Transcribe each record as written.
═══ TASK MATERIAL ═══
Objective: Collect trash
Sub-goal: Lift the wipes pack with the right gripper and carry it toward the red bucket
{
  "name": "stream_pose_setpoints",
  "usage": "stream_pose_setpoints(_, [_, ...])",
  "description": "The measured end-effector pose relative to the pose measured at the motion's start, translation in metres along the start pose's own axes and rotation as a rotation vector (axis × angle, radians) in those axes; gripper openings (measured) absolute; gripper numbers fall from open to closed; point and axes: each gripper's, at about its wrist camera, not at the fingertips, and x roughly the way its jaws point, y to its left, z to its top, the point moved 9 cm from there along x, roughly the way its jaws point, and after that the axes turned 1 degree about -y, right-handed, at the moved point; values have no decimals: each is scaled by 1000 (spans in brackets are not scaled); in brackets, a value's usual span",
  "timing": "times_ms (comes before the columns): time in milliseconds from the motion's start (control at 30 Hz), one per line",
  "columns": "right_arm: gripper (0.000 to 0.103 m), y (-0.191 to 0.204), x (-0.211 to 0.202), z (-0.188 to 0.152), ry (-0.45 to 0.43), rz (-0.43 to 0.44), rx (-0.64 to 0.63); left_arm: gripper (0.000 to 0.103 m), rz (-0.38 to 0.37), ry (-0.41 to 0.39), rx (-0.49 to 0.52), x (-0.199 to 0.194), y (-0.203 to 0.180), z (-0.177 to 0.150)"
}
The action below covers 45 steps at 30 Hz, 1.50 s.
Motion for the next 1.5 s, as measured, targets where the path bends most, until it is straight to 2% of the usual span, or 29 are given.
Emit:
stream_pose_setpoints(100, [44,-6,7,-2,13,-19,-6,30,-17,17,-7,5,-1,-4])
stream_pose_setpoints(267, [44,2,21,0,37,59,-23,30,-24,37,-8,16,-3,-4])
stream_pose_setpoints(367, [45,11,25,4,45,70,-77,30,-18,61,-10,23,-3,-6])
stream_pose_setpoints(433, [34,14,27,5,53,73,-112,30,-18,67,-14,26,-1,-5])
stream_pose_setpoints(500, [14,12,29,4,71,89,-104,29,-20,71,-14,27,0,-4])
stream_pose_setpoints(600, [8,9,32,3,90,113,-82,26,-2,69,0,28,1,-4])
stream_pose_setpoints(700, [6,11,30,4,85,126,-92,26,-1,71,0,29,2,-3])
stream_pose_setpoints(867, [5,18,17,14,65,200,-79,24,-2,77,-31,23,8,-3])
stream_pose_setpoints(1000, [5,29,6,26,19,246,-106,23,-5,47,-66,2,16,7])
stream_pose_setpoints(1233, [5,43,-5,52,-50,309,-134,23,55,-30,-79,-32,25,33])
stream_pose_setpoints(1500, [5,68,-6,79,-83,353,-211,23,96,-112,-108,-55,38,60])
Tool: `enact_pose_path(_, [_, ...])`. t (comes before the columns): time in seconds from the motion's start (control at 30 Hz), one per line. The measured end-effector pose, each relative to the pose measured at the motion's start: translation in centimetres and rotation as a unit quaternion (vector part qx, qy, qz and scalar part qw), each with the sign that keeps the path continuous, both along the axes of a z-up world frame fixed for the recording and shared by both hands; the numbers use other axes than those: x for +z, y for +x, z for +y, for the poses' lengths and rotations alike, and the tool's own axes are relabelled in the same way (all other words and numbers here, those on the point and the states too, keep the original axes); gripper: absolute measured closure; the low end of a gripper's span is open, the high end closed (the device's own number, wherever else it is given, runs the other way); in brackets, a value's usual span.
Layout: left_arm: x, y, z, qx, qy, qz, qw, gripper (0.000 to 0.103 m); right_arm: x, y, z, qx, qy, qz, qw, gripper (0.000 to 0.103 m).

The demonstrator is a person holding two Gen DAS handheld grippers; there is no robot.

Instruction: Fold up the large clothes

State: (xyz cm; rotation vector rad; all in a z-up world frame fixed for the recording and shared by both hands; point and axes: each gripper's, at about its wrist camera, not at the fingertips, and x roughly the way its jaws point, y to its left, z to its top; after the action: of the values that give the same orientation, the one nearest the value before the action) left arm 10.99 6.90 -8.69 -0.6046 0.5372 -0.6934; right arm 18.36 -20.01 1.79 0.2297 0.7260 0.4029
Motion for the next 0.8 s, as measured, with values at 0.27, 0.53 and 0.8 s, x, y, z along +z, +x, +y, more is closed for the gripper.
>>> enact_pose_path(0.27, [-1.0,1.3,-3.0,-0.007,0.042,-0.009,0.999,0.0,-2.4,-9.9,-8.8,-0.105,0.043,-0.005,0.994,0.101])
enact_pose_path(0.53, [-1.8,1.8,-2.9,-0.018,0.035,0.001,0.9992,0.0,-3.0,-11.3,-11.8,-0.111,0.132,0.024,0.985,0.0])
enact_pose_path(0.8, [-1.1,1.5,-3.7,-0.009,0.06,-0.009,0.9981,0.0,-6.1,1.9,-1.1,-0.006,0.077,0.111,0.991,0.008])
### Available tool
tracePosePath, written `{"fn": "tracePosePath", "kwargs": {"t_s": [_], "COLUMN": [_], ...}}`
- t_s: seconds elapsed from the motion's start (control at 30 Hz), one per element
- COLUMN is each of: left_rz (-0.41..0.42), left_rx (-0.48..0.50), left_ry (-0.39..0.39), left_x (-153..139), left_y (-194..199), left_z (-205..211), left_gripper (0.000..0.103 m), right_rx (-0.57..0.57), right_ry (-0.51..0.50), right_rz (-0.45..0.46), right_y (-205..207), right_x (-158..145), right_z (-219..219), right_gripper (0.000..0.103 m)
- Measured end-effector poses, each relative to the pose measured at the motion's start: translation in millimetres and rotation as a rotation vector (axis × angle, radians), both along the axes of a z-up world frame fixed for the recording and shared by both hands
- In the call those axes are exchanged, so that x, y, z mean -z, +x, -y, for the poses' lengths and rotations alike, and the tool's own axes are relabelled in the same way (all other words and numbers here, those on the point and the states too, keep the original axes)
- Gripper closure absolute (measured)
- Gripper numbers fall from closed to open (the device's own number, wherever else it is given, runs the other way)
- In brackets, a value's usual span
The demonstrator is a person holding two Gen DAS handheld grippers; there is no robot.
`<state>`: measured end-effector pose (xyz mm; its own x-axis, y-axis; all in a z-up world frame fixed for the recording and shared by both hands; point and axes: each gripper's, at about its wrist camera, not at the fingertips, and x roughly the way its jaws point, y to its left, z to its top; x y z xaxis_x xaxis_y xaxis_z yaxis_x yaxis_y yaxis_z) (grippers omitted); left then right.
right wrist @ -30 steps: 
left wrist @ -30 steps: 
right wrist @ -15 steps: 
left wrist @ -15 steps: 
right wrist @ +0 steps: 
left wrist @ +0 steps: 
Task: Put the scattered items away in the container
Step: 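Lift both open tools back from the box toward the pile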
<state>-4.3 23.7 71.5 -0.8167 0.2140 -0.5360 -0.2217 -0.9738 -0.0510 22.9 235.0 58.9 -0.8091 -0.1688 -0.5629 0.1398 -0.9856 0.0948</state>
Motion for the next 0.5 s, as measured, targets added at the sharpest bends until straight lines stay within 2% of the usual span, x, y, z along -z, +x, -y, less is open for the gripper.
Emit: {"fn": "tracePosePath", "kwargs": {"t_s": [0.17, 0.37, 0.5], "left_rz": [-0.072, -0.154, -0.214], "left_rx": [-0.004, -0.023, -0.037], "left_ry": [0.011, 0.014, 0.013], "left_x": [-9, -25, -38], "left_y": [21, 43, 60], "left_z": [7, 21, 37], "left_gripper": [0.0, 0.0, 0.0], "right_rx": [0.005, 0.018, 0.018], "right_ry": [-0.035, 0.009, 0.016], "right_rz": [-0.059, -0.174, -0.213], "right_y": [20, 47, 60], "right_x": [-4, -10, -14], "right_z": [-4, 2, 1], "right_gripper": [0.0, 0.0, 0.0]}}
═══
> SOLVED PROBLEM:
Objective: Collect trash
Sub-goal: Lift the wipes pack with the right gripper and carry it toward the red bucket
{
  "name": "stream_pose_setpoints",
  "usage": "stream_pose_setpoints(_, [_, ...])",
  "description": "The measured end-effector pose relative to the pose measured at the motion's start, translation in metres along the start pose's own axes and rotation as a rotation vector (axis × angle, radians) in those axes; gripper openings (measured) absolute; gripper numbers fall from open to closed; point and axes: each gripper's, at about its wrist camera, not at the fingertips, and x roughly the way its jaws point, y to its left, z to its top, the point moved 9 cm from there along x, roughly the way its jaws point, and after that the axes turned 1 degree about -y, right-handed, at the moved point; values have no decimals: each is scaled by 1000 (spans in brackets are not scaled); in brackets, a value's usual span",
  "timing": "times_ms (comes before the columns): time in milliseconds from the motion's start (control at 30 Hz), one per line",
  "columns": "right_arm: gripper (0.000 to 0.103 m), y (-0.191 to 0.204), x (-0.211 to 0.202), z (-0.188 to 0.152), ry (-0.45 to 0.43), rz (-0.43 to 0.44), rx (-0.64 to 0.63); left_arm: gripper (0.000 to 0.103 m), rz (-0.38 to 0.37), ry (-0.41 to 0.39), rx (-0.49 to 0.52), x (-0.199 to 0.194), y (-0.203 to 0.180), z (-0.177 to 0.150)"
}
The action below covers 45 steps at 30 Hz, 1.50 s.
Motion for the next 1.5 s, as measured, targets where the path bends most, until it is straight to 2% of the usual span, or 29 are given.
Emit:
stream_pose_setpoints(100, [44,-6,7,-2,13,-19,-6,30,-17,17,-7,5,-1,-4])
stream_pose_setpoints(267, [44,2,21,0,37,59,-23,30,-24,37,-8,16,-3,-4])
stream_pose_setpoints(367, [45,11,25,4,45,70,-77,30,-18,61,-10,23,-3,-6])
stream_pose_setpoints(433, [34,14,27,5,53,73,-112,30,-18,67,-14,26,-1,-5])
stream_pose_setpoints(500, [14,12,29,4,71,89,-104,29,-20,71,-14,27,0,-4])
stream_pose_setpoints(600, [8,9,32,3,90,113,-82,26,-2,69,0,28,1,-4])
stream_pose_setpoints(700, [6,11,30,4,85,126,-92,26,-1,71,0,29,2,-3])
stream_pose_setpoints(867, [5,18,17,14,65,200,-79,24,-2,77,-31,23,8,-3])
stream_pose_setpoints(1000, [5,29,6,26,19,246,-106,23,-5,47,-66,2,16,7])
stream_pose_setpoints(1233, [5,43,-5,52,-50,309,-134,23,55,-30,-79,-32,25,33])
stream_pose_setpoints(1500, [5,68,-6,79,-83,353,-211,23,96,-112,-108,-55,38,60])
Tool: `enact_pose_path(_, [_, ...])`. t (comes before the columns): time in seconds from the motion's start (control at 30 Hz), one per line. The measured end-effector pose, each relative to the pose measured at the motion's start: translation in centimetres and rotation as a unit quaternion (vector part qx, qy, qz and scalar part qw), each with the sign that keeps the path continuous, both along the axes of a z-up world frame fixed for the recording and shared by both hands; the numbers use other axes than those: x for +z, y for +x, z for +y, for the poses' lengths and rotations alike, and the tool's own axes are relabelled in the same way (all other words and numbers here, those on the point and the states too, keep the original axes); gripper: absolute measured closure; the low end of a gripper's span is open, the high end closed (the device's own number, wherever else it is given, runs the other way); in brackets, a value's usual span.
Layout: left_arm: x, y, z, qx, qy, qz, qw, gripper (0.000 to 0.103 m); right_arm: x, y, z, qx, qy, qz, qw, gripper (0.000 to 0.103 m).

The demonstrator is a person holding two Gen DAS handheld grippers; there is no robot.

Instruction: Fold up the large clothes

State: (xyz cm; rotation vector rad; all in a z-up world frame fixed for the recording and shared by both hands; point and axes: each gripper's, at about its wrist camera, not at the fingertips, and x roughly the way its jaws point, y to its left, z to its top; after the action: of the values that give the same orientation, the one nearest the value before the action) left arm 10.99 6.90 -8.69 -0.6046 0.5372 -0.6934; right arm 18.36 -20.01 1.79 0.2297 0.7260 0.4029
Motion for the next 0.8 s, as measured, with values at 0.27, 0.53 and 0.8 s, x, y, z along +z, +x, +y, more is closed for the gripper.
>>> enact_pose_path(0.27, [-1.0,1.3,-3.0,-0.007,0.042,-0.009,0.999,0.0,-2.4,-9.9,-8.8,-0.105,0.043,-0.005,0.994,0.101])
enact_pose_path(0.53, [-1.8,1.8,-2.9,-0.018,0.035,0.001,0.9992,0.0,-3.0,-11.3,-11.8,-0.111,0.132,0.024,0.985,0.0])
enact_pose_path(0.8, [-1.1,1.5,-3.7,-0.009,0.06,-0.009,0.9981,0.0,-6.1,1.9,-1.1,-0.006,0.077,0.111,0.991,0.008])
### Available tool
tracePosePath, written `{"fn": "tracePosePath", "kwargs": {"t_s": [_], "COLUMN": [_], ...}}`
- t_s: seconds elapsed from the motion's start (control at 30 Hz), one per element
- COLUMN is each of: left_rz (-0.41..0.42), left_rx (-0.48..0.50), left_ry (-0.39..0.39), left_x (-153..139), left_y (-194..199), left_z (-205..211), left_gripper (0.000..0.103 m), right_rx (-0.57..0.57), right_ry (-0.51..0.50), right_rz (-0.45..0.46), right_y (-205..207), right_x (-158..145), right_z (-219..219), right_gripper (0.000..0.103 m)
- Measured end-effector poses, each relative to the pose measured at the motion's start: translation in millimetres and rotation as a rotation vector (axis × angle, radians), both along the axes of a z-up world frame fixed for the recording and shared by both hands
- In the call those axes are exchanged, so that x, y, z mean -z, +x, -y, for the poses' lengths and rotations alike, and the tool's own axes are relabelled in the same way (all other words and numbers here, those on the point and the states too, keep the original axes)
- Gripper closure absolute (measured)
- Gripper numbers fall from closed to open (the device's own number, wherever else it is given, runs the other way)
- In brackets, a value's usual span
The demonstrator is a person holding two Gen DAS handheld grippers; there is no robot.
`<state>`: measured end-effector pose (xyz mm; its own x-axis, y-axis; all in a z-up world frame fixed for the recording and shared by both hands; point and axes: each gripper's, at about its wrist camera, not at the fingertips, and x roughly the way its jaws point, y to its left, z to its top; x y z xaxis_x xaxis_y xaxis_z yaxis_x yaxis_y yaxis_z) (grippers omitted); left then right.
right wrist @ -30 steps: 
left wrist @ -30 steps: 
right wrist @ -15 steps: 
left wrist @ -15 steps: 
right wrist @ +0 steps: 
left wrist @ +0 steps: 
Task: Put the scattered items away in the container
Step: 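Lift both open tools back from the box toward the pile
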<state>-4.3 23.7 71.5 -0.8167 0.2140 -0.5360 -0.2217 -0.9738 -0.0510 22.9 235.0 58.9 -0.8091 -0.1688 -0.5629 0.1398 -0.9856 0.0948</state>
Motion for the next 0.5 s, as measured, targets added at the sharpest bends until straight lines stay within 2% of the usual span, x, y, z along -z, +x, -y, less is open for the gripper.
Emit: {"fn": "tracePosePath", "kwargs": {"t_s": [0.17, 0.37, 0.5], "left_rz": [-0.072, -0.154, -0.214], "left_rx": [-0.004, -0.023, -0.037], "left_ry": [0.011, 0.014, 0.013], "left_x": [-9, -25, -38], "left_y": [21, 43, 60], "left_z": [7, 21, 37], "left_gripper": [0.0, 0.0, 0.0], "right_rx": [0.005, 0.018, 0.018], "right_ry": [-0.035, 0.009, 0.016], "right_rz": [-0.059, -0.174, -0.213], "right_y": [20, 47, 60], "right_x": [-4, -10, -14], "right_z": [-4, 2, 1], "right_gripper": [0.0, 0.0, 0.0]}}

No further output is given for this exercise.